— Exercise goal —
Filter the material below down to the lines with the word "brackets" and give those lines.

-------- Data shown --------

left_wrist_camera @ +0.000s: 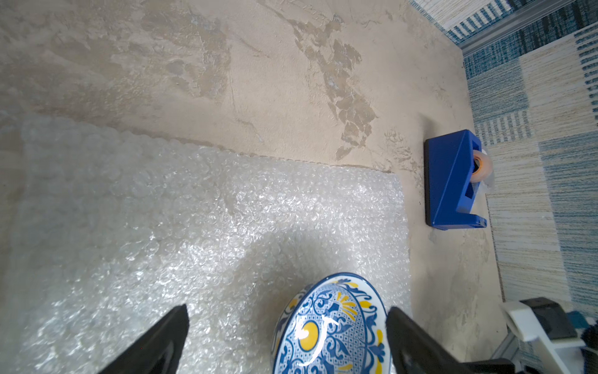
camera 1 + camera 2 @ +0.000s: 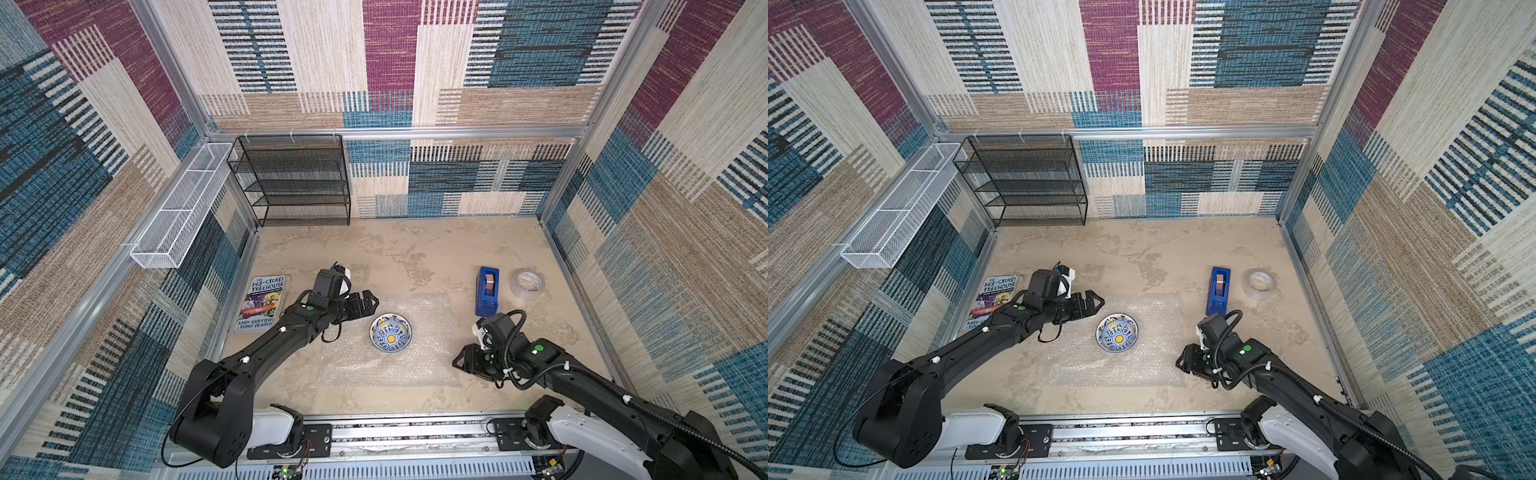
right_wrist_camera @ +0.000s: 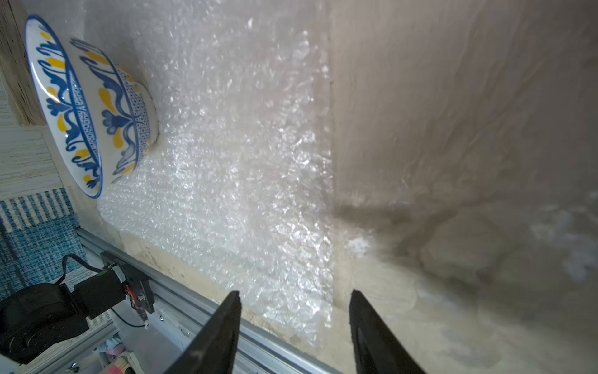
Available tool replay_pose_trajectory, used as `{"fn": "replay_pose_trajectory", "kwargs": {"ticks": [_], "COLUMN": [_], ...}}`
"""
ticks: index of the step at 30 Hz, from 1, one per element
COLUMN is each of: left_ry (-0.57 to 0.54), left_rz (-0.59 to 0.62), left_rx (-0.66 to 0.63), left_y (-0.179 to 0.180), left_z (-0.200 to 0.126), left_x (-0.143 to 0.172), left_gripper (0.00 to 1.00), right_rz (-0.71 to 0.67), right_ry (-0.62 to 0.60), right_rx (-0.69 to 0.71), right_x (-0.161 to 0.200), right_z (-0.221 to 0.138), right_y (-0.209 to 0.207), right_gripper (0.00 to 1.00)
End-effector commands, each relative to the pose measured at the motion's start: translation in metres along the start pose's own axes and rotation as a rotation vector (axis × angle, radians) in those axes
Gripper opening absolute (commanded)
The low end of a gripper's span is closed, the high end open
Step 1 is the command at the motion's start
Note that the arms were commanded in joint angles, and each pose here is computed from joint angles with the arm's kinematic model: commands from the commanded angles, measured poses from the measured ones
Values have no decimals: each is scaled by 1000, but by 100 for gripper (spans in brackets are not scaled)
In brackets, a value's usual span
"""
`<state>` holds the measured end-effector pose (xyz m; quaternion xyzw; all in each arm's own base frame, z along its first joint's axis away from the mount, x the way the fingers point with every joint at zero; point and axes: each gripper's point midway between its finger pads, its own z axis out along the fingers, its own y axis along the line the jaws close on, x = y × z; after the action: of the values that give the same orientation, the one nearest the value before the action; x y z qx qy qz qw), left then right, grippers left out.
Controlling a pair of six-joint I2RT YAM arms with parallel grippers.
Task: Wrap bowls in bubble wrap
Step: Wrap the bowl in bubble wrap.
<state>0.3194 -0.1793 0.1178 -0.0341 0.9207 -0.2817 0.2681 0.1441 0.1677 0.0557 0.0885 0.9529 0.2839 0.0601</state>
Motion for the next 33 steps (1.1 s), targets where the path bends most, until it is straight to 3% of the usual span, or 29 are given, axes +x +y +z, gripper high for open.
{"fn": "replay_pose_trajectory", "kwargs": {"ticks": [1, 18, 33], "left_ry": [-12, -12, -63], "left_rz": [18, 18, -13], "left_rx": [14, -19, -23], "left_y": [-4, 5, 12], "left_z": [1, 3, 8], "left_x": [-6, 0, -3], "left_gripper": [99, 99, 99], "right_rz": [79, 163, 194], "right_ry": [82, 122, 63], "right_rx": [-42, -179, -174], "right_x": [19, 27, 19], "right_z": [5, 32, 40], "right_y": [1, 8, 0], "right_gripper": [56, 55, 48]}}
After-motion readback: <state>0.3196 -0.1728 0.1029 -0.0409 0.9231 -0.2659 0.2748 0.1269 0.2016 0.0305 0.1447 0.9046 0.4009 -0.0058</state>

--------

— Problem solution —
Values have no decimals: each is scaled by 1000, but by 100 for gripper (spans in brackets are not scaled)
In brackets, a value's usual span

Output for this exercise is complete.